Bui Viet Long, Ragonnet Romain, Hughes Angus E, Shipman David S, McBryde Emma S, Nguyen Binh Hoa, Do Hoang Nam, Ha Thai Son, Fox Greg J, Trauer James M
School of Public Health and Preventive Medicine, Monash University, Melbourne, Victoria, Australia.
Centre for Clinical Research, The University of Queensland, Brisbane, Queensland, Australia.
J Infect Dis. 2025 Aug 7. doi: 10.1093/infdis/jiaf406.
Vietnam, a high-burden tuberculosis (TB) country, experienced marked declines in TB notifications during the COVID-19 pandemic. We assessed the impact of pandemic-related disruptions on TB case detection and transmission using a dynamic transmission model calibrated to local demographic and epidemiological observations.

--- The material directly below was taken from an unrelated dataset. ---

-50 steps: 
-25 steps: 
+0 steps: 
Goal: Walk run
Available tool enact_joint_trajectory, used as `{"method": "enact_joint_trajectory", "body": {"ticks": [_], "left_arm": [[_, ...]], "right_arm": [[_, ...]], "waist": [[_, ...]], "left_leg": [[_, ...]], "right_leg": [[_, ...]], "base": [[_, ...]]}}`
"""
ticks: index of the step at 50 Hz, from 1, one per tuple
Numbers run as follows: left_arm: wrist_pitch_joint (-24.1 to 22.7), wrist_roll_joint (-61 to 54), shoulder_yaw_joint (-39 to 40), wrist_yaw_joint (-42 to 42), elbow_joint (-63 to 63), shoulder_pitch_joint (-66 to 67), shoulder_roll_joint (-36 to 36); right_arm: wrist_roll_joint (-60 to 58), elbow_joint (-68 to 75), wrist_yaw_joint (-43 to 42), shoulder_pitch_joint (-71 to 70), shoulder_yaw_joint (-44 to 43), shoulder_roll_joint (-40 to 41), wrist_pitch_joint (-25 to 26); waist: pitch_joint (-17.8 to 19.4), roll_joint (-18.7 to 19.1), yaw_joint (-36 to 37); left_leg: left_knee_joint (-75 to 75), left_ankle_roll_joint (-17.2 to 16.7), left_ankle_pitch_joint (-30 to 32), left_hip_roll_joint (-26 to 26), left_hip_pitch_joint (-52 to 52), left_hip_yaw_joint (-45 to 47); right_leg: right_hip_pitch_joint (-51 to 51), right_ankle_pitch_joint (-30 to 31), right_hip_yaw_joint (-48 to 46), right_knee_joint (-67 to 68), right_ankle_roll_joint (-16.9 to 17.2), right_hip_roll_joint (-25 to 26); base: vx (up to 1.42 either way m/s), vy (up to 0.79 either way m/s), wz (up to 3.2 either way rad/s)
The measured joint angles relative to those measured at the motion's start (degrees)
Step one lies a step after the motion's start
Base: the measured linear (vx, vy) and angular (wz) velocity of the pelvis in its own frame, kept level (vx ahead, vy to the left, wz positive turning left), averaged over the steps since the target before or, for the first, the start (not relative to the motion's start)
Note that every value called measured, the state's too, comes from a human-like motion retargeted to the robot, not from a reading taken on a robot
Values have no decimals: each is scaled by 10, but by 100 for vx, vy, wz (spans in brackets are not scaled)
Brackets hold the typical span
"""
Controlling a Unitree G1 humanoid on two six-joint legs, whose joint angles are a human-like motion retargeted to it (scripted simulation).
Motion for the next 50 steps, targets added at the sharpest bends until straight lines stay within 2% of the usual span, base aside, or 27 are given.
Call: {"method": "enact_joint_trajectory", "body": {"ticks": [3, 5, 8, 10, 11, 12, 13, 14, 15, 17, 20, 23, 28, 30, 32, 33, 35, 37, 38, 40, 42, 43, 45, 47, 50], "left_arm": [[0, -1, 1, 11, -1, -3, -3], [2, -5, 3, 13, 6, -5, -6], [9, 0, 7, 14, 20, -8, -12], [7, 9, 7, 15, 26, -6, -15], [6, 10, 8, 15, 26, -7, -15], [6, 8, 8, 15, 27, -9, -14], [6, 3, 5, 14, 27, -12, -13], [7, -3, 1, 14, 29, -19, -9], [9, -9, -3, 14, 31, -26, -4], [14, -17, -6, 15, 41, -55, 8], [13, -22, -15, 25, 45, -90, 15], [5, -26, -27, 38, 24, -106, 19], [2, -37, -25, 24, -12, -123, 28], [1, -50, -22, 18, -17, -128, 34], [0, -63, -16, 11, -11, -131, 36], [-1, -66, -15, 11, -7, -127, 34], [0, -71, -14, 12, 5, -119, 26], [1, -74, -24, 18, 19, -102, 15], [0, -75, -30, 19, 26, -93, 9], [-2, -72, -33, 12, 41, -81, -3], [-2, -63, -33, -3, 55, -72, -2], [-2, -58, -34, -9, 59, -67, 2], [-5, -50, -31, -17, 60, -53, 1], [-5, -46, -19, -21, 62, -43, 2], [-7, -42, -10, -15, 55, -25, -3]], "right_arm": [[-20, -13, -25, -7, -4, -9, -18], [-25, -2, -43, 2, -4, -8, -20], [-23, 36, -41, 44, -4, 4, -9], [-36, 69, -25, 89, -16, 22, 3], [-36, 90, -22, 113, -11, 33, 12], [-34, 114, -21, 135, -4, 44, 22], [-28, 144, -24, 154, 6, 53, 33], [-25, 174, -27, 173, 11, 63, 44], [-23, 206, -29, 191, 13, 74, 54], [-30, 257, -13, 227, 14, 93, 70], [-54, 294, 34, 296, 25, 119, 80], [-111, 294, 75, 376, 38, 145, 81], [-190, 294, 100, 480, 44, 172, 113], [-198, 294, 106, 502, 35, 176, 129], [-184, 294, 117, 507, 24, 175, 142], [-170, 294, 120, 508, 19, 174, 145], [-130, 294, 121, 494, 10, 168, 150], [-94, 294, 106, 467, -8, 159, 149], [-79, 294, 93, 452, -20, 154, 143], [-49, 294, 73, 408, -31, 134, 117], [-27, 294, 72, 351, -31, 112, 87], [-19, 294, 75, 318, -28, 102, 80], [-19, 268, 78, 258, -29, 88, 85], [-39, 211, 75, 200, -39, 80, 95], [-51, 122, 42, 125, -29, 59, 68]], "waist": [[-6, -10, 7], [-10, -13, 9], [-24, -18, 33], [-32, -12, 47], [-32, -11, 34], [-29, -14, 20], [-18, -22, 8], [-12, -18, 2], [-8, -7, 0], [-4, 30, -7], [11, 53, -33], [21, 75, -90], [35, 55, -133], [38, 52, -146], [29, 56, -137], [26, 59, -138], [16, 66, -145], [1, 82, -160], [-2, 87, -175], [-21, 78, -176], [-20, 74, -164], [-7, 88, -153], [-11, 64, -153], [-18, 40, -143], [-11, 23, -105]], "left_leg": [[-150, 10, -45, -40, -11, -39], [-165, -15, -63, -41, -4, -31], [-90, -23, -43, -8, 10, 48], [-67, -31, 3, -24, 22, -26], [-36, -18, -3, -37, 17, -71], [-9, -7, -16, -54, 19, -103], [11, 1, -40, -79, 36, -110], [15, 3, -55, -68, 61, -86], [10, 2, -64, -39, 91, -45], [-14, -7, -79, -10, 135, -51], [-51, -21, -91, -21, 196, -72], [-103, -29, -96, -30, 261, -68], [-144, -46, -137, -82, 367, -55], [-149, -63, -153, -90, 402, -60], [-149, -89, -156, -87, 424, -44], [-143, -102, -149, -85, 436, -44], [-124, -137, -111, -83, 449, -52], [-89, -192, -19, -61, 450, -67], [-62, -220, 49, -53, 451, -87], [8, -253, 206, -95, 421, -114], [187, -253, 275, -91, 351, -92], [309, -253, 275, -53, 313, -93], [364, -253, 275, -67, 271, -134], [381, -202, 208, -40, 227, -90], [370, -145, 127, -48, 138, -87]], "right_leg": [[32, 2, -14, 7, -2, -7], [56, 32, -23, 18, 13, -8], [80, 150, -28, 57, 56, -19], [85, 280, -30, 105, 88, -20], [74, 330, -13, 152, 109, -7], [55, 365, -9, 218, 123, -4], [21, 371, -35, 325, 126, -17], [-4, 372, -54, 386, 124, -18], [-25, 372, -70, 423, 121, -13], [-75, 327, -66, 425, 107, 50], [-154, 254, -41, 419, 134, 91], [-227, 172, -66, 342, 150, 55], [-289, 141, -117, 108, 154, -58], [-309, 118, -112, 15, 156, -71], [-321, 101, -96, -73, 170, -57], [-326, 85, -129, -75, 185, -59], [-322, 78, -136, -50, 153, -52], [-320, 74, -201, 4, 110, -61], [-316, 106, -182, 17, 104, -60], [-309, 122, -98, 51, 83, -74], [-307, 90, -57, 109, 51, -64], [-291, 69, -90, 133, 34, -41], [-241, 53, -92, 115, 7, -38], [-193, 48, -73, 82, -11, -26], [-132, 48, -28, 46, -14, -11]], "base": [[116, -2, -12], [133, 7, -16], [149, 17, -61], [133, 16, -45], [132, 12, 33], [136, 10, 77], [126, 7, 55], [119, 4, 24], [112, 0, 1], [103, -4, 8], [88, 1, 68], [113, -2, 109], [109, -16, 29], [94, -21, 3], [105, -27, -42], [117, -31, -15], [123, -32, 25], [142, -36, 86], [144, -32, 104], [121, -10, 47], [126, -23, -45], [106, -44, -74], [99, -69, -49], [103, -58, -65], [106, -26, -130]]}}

We developed an age-structured compartmental TB transmission model to estimate COVID-19's impact on TB in Vietnam. Four model assumptions reflecting reductions in detection and/or transmission were calibrated to notification data, with the best-fitting assumption used for future projections and to evaluate the effects of enhanced case detection scenarios.
COVID-19 significantly disrupted TB services in Viet Nam, resulting in an estimated 2,000 additional TB episodes (95% credible interval [CrI]: 200-5,100) and 1,100 TB-related deaths (95%CrI: 100-2,700) in 2021.By 2035, the cumulative impact of these disruptions could reach 22,000 additional TB episodes (95%CrI: 2,200-63,000) and 5,900 deaths (95%CrI: 600-16,600) by 2035. We predicted two hypothetical scenarios of enhancing TB case detection. Under the ambitious scenario, enhancing TB case detection could mitigate these potential impacts by preventing 17.8% of new TB episodes (95%CrI: 13.1%-21.9%) and 34.2% (95%CrI: 31.5%-37.0%) of TB-related deaths by 2035, compared to no enhancement.
COVID-19-related disruptions have hindered TB detection in Vietnam, likely causing long-term increases in new TB episodes and deaths. However, the uncertainty around these effects is considerable. Sustained investment in diagnostics, system resilience, and patient-centric policies have the potential to achieve benefits that are substantially larger than these pandemic-related setbacks.
越南是结核病高负担国家,在新冠疫情期间结核病报告病例数显著下降。我们使用根据当地人口统计学和流行病学观察结果校准的动态传播模型,评估了疫情相关干扰对结核病病例发现和传播的影响。
我们开发了一个按年龄分层的结核病传播模型,以估计新冠疫情对越南结核病的影响。根据报告数据校准了反映发现和/或传播减少的四个模型假设,使用拟合最佳的假设进行未来预测,并评估加强病例发现方案的效果。
新冠疫情严重扰乱了越南的结核病服务,预计2021年将新增约2000例结核病病例(95%可信区间[CrI]:200 - 5100)和1100例与结核病相关的死亡(95%CrI:100 - 2700)。到2035年,这些干扰的累积影响可能导致新增22000例结核病病例(95%CrI:2200 - 63000)和5900例死亡(95%CrI:600 - 16600)。我们预测了两种加强结核病病例发现的假设情景。在雄心勃勃的情景下,与不加强相比,到2035年加强结核病病例发现可通过预防17.8%的新增结核病病例(95%CrI:13.1% - 21.9%)和34.2%(95%CrI:31.5% - 37.0%)的结核病相关死亡来减轻这些潜在影响。
与新冠疫情相关的干扰阻碍了越南的结核病发现,可能导致新的结核病病例和死亡人数长期增加。然而,这些影响的不确定性相当大。对诊断、系统弹性和以患者为中心的政策进行持续投资有可能带来远大于这些与疫情相关挫折的益处。